The Getty


When it comes to museums, I am spoiled. Some of my favorite haunts are not necessarily big-gunners like The Louvre or the Met, but I’ll visit the Mauritshuis in the Hague, the Pinacoteca di Brera in Milan, or the Art Institute of Chicago over and over again. So, on a recent trip to Los Angeles, the idea of spending some leisure hours at the Getty Center Museum was more than welcome.

The Getty is actually one of the country’s most visited museums, and if you check the reviews online, they are almost five-star. The idea of the museum with art and antiquities collected by a somewhat eccentric, American industrialist known at one time as “the richest living American” was too good to pass up. It seemed impossible not to be impressed.

The Uber driver dropped us off at a designated point, and from there, we climbed a flight of stairs to the tram. The tram very slowly ascends the hills surrounding the Getty, leaving the world of Los Angeles behind. At its crawling pace, the ride afforded us a few very exciting sightings of deer on the brushy, woodland slopes. The tram came to a stop, and we were at the Getty.

Is it unfair to admit that I immediately judged it? It was a white, modernistic monstrosity, looking like a large dentist’s office, or a telecommunications building.
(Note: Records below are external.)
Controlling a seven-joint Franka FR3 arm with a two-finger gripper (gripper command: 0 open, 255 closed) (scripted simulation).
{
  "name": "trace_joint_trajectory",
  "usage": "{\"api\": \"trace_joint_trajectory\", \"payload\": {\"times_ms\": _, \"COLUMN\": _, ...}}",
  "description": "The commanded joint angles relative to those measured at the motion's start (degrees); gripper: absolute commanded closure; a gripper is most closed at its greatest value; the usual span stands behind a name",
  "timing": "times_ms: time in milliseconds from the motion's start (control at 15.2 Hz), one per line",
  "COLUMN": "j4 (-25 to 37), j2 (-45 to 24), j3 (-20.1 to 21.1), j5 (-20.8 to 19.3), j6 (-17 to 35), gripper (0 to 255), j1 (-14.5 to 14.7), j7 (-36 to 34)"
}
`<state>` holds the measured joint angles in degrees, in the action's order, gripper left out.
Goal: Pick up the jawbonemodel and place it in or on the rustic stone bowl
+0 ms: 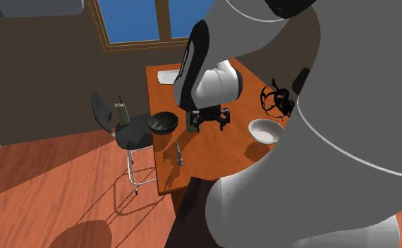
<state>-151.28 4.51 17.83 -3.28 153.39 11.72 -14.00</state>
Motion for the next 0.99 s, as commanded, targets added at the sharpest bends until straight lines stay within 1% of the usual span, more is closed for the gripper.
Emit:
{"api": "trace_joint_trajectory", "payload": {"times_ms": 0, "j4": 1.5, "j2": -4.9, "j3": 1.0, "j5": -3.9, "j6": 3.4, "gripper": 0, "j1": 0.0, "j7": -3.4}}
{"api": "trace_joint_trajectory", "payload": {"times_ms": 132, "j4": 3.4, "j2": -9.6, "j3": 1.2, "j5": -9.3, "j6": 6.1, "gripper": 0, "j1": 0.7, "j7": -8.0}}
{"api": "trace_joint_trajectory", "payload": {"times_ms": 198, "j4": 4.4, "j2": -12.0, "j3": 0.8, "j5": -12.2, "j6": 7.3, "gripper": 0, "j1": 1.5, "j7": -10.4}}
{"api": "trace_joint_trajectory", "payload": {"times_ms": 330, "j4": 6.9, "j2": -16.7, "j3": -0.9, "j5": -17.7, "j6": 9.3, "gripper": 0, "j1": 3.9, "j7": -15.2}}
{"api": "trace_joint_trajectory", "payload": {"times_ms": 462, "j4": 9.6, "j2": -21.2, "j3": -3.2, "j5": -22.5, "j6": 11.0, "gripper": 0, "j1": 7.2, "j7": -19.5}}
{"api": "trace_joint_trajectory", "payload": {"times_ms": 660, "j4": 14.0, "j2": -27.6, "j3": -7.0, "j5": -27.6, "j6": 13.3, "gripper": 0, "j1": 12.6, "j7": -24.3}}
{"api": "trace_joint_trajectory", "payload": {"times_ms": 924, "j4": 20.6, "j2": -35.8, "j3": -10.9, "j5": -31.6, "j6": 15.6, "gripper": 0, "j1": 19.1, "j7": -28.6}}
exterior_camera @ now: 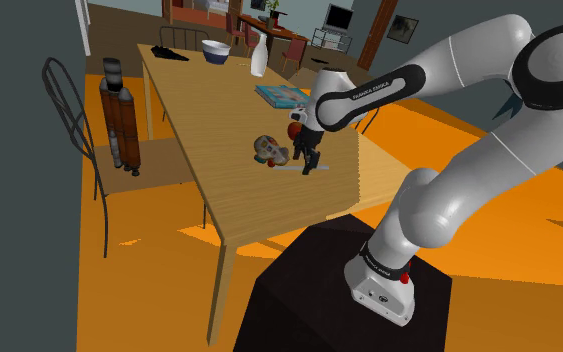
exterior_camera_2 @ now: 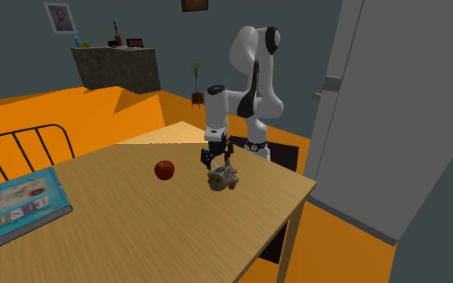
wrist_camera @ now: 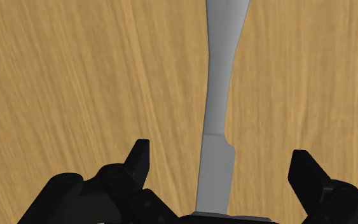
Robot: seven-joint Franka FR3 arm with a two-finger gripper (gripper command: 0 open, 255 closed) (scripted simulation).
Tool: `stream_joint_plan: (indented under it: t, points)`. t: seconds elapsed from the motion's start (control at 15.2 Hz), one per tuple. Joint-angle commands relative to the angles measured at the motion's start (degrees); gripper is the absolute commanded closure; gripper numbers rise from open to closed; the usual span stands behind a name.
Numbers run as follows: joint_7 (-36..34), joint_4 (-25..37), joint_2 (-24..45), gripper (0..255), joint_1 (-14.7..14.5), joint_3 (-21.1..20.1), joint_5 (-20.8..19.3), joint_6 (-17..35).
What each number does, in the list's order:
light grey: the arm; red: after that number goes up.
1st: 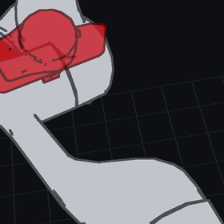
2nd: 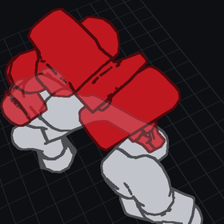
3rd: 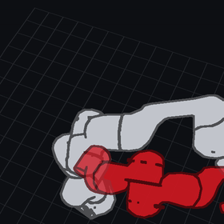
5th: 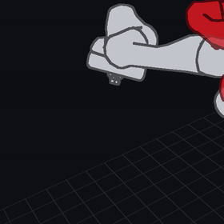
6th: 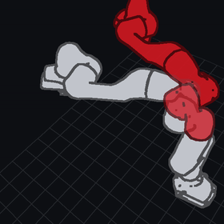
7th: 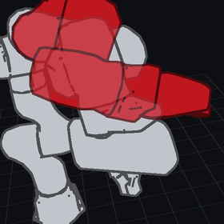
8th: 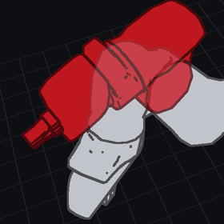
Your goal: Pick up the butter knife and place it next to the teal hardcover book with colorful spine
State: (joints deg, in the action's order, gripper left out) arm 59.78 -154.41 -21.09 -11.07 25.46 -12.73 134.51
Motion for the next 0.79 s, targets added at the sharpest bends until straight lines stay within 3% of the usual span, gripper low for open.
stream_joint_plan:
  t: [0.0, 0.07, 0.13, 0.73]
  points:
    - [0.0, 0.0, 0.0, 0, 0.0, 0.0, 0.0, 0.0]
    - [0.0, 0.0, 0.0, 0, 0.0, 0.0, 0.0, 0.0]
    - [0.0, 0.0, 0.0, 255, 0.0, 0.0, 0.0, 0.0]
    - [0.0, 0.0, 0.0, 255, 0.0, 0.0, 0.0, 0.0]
After seeing the renaissance and neoclassical structures of museums in Europe, or the Beaux-Arts beauty of the Detroit Institute of Arts, this was … horrendous.

Placating my own disappointment with reminders that the works inside were what mattered, we ventured in. The photography wing was lackluster, mostly because wander as we might, we couldn’t locate more than ten photos, though we were told there were more … somewhere. The gardens were largely unimpressive, and I felt myself thinking they would have been better off leaving the brushy scrub, scraggly trees and errant deer.

We paused to ask directions to the paintings, as I’d already seen a brochure and knew there were gems awaiting. The museum boasts Rembrandt, Manet, Renoir, Turner, Titian, Gauguin and Van Gogh, and so, as disappointed as I’d been thus far, I knew that the Old Masters and Impressionists wouldn’t fail to impress.

And, of course, they didn’t. Art communicates a message across the centuries that speaks just as loudly now as when the paint was drying on the canvas. That said, there was still an emptiness to the space. Perhaps because the art largely came from a private billionaire’s collection, or because of the strange history of J. Paul Getty himself that the rooms containing the artwork felt oddly flat, less stirring than the golden galleries of the Scottish National Gallery or the hallowed halls of the Rijksmuseum, or even the cramped Rubenshuis. Several times, I purposely exited a room to step outside and peer over the side of the Getty Center, my eyes fighting the L.A. haze, seeking out sights of the city in the distance, the beauty of everyday life somehow more interesting than the museum walls.

After an hour and a half, we found ourselves ambling back toward the tram and the lights of L.A. below us, a few deer still poking around in the bushes, sometimes staring unwaveringly into the windows of the passing tram.

Arriving back in Santa Monica elicited a sigh of relief. The sunset over the water provided its own masterpiece, and a reality check: it isn’t necessary to visit the museums of the world to be spoiled by art.